FIG. 2 illustrates the result of an experiment conducted by the present inventors when comparing the noise level of the multi-cylinder swash plate type compressor according to the embodiment of the present invention shown in FIG. 1, and that of the compressor according to the prior art. The abscissa of the graph of FIG. 2 indicates the rotation speed of the compressor, and the ordinate of the graph indicates the noise level. The curve designated by "A" is the case of the present invention, and curve "B" is the case of the prior art. From the comparison of the two curves "A" and "B", it is easily understood that a reduction in the noise level can be achieved by the present invention at a high rotation speed range of the compressor of from 3,500 r.p.m through 5,000 r.p.m.
FIG. 3 illustrates another embodiment in which the plane of the junction of the two cylinder blocks 1' and 2' is located at the center of the combined cylinder blocks 1' and 2', and a connecting flange 31' is mounted on the combined cylinder blocks 1' and 2' at the junction of the two cylinder blocks 1' and 2'. The connecting flange 31' is provided therein with an upper muffling chamber 32 and a lower gas expansion chamber 32a in which two crank-shape pipes are arranged so as to form a pair of crank-shape orifices 35' and 36' having outlet ends 35a' and 36a', respectively.
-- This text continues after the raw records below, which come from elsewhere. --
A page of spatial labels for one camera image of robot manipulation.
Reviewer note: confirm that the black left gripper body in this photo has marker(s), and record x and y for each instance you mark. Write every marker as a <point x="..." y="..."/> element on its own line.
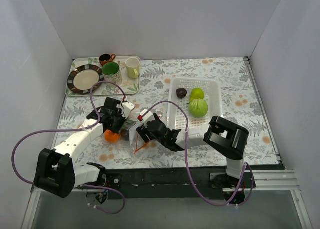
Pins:
<point x="117" y="124"/>

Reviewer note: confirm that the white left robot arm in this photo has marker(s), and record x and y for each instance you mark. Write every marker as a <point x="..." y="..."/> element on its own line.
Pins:
<point x="55" y="171"/>

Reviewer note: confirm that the fake green cabbage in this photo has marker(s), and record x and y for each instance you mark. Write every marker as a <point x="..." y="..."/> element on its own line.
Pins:
<point x="198" y="108"/>

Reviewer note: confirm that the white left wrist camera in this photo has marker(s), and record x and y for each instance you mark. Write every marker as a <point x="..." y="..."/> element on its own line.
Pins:
<point x="127" y="108"/>

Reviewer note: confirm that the small brown orange cup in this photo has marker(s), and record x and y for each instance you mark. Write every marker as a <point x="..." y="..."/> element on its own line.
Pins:
<point x="106" y="58"/>

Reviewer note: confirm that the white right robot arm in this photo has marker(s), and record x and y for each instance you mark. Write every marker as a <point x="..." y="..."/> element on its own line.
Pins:
<point x="224" y="136"/>

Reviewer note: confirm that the fake green lime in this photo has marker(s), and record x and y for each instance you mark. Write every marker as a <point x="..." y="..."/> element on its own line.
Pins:
<point x="197" y="93"/>

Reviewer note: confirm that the fake dark purple plum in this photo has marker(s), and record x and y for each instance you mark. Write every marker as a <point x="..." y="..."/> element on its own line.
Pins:
<point x="181" y="93"/>

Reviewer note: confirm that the pale yellow mug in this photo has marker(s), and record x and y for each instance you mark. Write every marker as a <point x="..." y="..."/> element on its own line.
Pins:
<point x="133" y="66"/>

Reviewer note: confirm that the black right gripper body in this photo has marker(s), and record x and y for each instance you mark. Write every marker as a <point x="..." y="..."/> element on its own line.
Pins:
<point x="144" y="132"/>

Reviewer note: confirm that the floral serving tray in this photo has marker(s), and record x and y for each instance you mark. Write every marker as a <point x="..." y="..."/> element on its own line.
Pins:
<point x="129" y="85"/>

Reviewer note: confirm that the clear zip top bag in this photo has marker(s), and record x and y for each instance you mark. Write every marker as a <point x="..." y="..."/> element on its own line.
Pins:
<point x="136" y="141"/>

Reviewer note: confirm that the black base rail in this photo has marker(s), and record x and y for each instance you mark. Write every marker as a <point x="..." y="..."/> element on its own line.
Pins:
<point x="162" y="183"/>

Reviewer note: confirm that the green floral mug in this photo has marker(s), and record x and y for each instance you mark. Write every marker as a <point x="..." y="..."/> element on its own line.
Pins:
<point x="112" y="74"/>

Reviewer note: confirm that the brown striped plate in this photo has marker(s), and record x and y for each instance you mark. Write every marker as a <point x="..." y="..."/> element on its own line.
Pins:
<point x="81" y="80"/>

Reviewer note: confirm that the white plastic basket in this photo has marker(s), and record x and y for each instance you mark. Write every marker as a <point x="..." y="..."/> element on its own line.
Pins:
<point x="179" y="117"/>

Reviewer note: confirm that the fake orange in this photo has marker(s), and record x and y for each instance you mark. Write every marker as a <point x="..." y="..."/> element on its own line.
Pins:
<point x="111" y="137"/>

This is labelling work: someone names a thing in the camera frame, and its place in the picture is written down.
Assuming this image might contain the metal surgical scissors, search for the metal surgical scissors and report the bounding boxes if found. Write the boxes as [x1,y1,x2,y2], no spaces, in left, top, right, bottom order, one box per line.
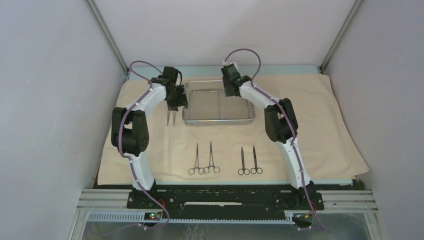
[250,146,263,175]

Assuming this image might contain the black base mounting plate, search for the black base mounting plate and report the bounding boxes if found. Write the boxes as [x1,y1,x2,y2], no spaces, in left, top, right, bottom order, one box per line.
[126,183,324,211]

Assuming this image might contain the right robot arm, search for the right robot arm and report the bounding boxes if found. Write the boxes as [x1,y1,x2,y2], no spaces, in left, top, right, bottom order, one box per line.
[221,62,313,209]

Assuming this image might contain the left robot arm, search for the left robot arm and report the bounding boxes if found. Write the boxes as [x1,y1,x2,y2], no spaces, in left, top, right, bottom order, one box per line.
[110,66,188,208]

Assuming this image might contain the aluminium frame rail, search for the aluminium frame rail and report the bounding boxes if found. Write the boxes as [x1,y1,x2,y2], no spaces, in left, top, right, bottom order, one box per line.
[76,189,378,224]

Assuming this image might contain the metal surgical instrument tray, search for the metal surgical instrument tray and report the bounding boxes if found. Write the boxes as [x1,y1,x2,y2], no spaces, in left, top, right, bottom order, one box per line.
[182,80,256,127]

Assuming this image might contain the metal hemostat clamp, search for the metal hemostat clamp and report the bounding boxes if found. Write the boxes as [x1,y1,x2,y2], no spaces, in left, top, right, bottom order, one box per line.
[188,144,205,176]
[203,141,221,174]

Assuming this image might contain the metal tweezers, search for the metal tweezers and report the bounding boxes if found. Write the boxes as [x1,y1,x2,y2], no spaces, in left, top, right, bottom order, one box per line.
[172,111,179,127]

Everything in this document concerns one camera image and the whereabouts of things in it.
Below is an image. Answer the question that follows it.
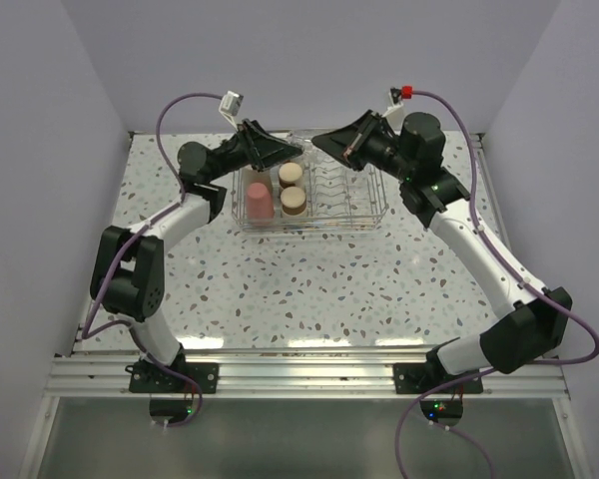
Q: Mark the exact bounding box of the red plastic cup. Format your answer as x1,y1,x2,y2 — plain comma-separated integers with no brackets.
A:
246,183,275,221

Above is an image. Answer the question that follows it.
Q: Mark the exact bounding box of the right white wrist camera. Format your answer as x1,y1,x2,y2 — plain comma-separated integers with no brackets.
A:
382,85,413,123

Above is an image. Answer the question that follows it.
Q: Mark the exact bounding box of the beige plastic cup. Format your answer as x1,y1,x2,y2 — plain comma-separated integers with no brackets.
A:
247,167,273,192

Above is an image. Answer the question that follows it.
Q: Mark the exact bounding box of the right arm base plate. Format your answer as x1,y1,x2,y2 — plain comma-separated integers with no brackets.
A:
392,362,484,395

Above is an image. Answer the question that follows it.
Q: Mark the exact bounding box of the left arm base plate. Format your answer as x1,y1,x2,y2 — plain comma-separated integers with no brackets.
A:
125,360,220,394

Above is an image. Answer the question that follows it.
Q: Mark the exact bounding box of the steel cup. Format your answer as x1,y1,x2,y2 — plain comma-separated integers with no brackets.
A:
280,187,307,218
278,162,303,189

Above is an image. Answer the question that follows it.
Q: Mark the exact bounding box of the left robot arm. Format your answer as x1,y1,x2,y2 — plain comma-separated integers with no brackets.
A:
81,120,302,392

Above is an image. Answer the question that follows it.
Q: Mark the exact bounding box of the clear glass cup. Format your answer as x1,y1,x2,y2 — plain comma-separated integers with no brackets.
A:
287,129,329,168
346,165,376,189

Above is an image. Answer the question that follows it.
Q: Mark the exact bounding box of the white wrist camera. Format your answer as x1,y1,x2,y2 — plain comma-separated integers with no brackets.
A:
218,90,244,129
382,85,413,123

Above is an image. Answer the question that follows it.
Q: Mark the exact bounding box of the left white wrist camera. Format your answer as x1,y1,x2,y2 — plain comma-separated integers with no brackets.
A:
218,90,244,129

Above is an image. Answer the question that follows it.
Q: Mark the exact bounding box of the wire dish rack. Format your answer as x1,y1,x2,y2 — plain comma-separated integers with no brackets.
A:
232,157,388,234

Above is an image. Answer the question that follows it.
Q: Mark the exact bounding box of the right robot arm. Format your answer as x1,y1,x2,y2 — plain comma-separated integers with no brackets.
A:
311,111,572,392

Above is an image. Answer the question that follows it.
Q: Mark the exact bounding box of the aluminium front rail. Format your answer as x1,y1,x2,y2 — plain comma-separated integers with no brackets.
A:
43,347,573,399

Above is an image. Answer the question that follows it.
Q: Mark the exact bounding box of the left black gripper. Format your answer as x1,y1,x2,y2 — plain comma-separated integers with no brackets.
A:
209,119,303,183

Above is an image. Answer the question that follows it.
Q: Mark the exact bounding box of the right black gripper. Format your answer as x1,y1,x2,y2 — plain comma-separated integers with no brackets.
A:
312,110,415,182

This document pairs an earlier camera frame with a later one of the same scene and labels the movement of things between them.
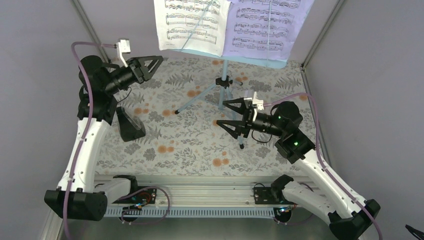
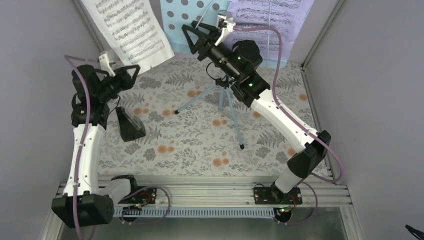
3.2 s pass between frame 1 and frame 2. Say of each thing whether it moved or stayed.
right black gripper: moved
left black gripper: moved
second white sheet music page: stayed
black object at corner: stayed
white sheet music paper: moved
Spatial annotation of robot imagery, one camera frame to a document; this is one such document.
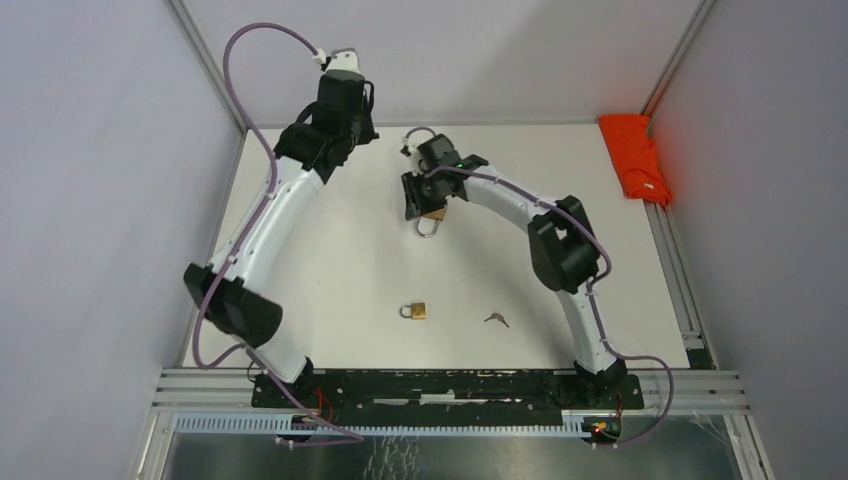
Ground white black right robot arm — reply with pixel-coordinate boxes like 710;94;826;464
400;133;627;408

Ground large brass padlock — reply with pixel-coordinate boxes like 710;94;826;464
413;207;447;239

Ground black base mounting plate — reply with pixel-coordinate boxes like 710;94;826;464
251;369;645;427

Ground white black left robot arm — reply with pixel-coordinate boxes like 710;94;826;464
183;69;379;408

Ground left aluminium corner post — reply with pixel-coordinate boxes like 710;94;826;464
164;0;247;136

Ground aluminium corner frame post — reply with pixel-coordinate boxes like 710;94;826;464
640;0;720;118

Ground orange folded cloth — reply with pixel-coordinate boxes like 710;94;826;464
598;114;674;207

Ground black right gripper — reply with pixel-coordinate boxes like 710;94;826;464
402;167;448;220

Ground small keys on table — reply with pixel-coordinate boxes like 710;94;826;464
484;312;510;328

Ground aluminium front frame rail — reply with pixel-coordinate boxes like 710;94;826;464
131;367;773;479

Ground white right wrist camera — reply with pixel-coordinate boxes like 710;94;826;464
400;137;424;175

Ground small brass padlock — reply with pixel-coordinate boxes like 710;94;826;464
399;302;428;320
It should be noted that the outlet ends 35a' and 36a' are out of registration with one another with respect to the radial direction of the combined cylinder blocks 1' and 2'. That is, a coaxial arrangement of the outlet ends 35a' and 36a' from which a pair of opposed streams of the compressed refrigerant gas are delivered is not adopted. Therefore, the same noise suppression effect as realized by the afore-mentioned embodiment of the present invention is achieved by the embodiment of FIG. 3 without causing a loss of delivery of the compressed refrigerant gas in the high speed rotation range of the compressor. Further, since the connecting flange 31' is formed as a separate element, and is attached to the combined cylinder blocks 1' and 2', the present embodiment can be easily applied to existing conventional multi-cylinder swash plate type compressors by a simple modification.
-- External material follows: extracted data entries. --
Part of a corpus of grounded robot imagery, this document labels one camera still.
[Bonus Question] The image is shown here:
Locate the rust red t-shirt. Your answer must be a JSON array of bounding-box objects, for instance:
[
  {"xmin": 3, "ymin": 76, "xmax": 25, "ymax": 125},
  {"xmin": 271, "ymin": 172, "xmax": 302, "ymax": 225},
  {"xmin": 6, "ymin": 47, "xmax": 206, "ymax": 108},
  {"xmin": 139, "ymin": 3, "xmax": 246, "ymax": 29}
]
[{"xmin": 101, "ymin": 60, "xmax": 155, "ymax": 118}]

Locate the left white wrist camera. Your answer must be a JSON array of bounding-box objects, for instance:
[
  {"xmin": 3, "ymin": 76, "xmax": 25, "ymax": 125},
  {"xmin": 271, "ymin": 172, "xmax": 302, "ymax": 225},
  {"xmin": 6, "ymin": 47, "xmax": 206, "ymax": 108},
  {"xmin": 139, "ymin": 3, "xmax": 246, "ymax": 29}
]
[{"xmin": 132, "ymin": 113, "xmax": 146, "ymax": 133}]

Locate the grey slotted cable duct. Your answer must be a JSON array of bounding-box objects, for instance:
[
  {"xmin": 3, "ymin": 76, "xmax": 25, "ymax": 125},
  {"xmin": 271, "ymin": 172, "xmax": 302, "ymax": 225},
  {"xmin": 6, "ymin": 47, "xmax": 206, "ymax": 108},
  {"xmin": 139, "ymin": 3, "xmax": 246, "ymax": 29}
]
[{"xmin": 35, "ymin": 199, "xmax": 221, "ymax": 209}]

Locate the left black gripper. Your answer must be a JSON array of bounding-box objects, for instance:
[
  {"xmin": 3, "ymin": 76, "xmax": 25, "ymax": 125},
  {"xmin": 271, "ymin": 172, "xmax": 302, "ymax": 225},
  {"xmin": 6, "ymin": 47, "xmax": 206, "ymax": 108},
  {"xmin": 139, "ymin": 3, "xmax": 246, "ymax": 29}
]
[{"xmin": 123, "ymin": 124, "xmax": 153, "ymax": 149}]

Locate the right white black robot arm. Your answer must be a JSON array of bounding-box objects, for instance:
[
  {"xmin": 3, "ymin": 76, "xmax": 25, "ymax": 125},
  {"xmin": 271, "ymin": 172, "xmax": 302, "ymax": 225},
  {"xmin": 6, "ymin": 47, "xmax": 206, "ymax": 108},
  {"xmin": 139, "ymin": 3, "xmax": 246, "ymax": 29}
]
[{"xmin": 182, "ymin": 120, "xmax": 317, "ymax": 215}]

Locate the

FIG. 4 illustrates a further embodiment in which a bottom portion of a connecting flange 31" having an upper muffling chamber 32 and a lower gas expansion chamber 32a is provided with machined orifices 35" and 36" plugged at the outer ends thereof by screw plugs 38 and 39. These orifices 35" and 36" form a pair of mutually shifted outlet ends 35a" and 36a" through which a pair of opposed streams of the compressed refrigerant gas enter the gas expansion chamber 32a while causing a partial collision of the gas. The present embodiment of FIG. 4 has the same operational effect as the former two embodiments.
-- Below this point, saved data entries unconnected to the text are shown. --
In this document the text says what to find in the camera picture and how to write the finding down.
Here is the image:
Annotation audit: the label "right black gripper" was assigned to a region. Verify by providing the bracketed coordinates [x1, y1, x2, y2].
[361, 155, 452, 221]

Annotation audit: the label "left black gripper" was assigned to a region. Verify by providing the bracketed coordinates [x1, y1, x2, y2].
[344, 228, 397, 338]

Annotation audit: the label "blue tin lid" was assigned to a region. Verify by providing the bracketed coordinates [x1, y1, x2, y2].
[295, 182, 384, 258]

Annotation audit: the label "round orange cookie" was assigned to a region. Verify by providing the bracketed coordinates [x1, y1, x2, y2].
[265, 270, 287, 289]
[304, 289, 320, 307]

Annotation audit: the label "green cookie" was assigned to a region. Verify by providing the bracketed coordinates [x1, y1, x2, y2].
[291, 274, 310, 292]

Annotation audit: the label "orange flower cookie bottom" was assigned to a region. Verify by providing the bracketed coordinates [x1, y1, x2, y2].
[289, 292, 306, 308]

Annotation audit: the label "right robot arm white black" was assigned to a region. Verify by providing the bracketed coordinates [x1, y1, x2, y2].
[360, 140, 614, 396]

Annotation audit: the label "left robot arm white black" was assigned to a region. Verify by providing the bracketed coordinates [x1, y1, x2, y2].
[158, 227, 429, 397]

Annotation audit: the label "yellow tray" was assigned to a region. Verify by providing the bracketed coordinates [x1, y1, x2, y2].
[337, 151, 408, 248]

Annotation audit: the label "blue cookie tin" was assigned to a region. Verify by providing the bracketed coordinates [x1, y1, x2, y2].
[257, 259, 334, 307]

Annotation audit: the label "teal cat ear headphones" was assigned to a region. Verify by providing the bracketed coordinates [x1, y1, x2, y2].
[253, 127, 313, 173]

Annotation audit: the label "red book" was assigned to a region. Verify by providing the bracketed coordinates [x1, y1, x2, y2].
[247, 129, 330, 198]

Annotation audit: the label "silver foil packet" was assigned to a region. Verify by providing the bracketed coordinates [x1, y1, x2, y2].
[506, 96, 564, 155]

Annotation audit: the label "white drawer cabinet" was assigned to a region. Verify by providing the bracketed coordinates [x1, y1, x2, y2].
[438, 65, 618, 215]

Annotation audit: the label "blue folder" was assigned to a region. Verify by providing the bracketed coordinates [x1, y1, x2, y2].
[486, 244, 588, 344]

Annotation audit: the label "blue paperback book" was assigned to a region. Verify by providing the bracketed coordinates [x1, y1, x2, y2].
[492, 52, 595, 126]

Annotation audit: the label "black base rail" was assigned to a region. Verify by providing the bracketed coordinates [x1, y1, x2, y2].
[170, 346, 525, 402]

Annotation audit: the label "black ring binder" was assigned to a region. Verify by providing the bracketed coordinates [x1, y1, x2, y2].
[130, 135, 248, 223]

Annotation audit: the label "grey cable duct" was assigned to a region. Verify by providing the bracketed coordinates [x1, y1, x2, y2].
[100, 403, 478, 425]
From the foregoing description of the embodiments of the present invention, it will be understood that, according to the present invention, there is provided a multi-cylinder refrigerant gas compressor with a muffling arrangement in which the refrigerant gas after compression undergoes only a partial collision for weakening the pulsation in discharge pressure of the refrigerant gas, in addition to choking and volumetric expansion. Therefore, the loss of delivery of the refrigerant gas after compression can be controlled in a high speed rotation range of the compressor, and thus an appreciable reduction in the noise level of the multi-cylinder refrigerant gas compressor can be achieved. Also, the pulsation in the discharge pressure of the refrigerant gas after compression can be effectively suppressed.
It should be understood that modifications and variations of the present invention, within the spirit and scope of the appended claims, will occur to those skilled in the art. For example, the non-coaxial arrangement of the orifices in the gas expansion chamber may be accomplished by shifting the orifices in the circumferential direction of the combined cylinder blocks instead of the illustrated radial shifting arrangement.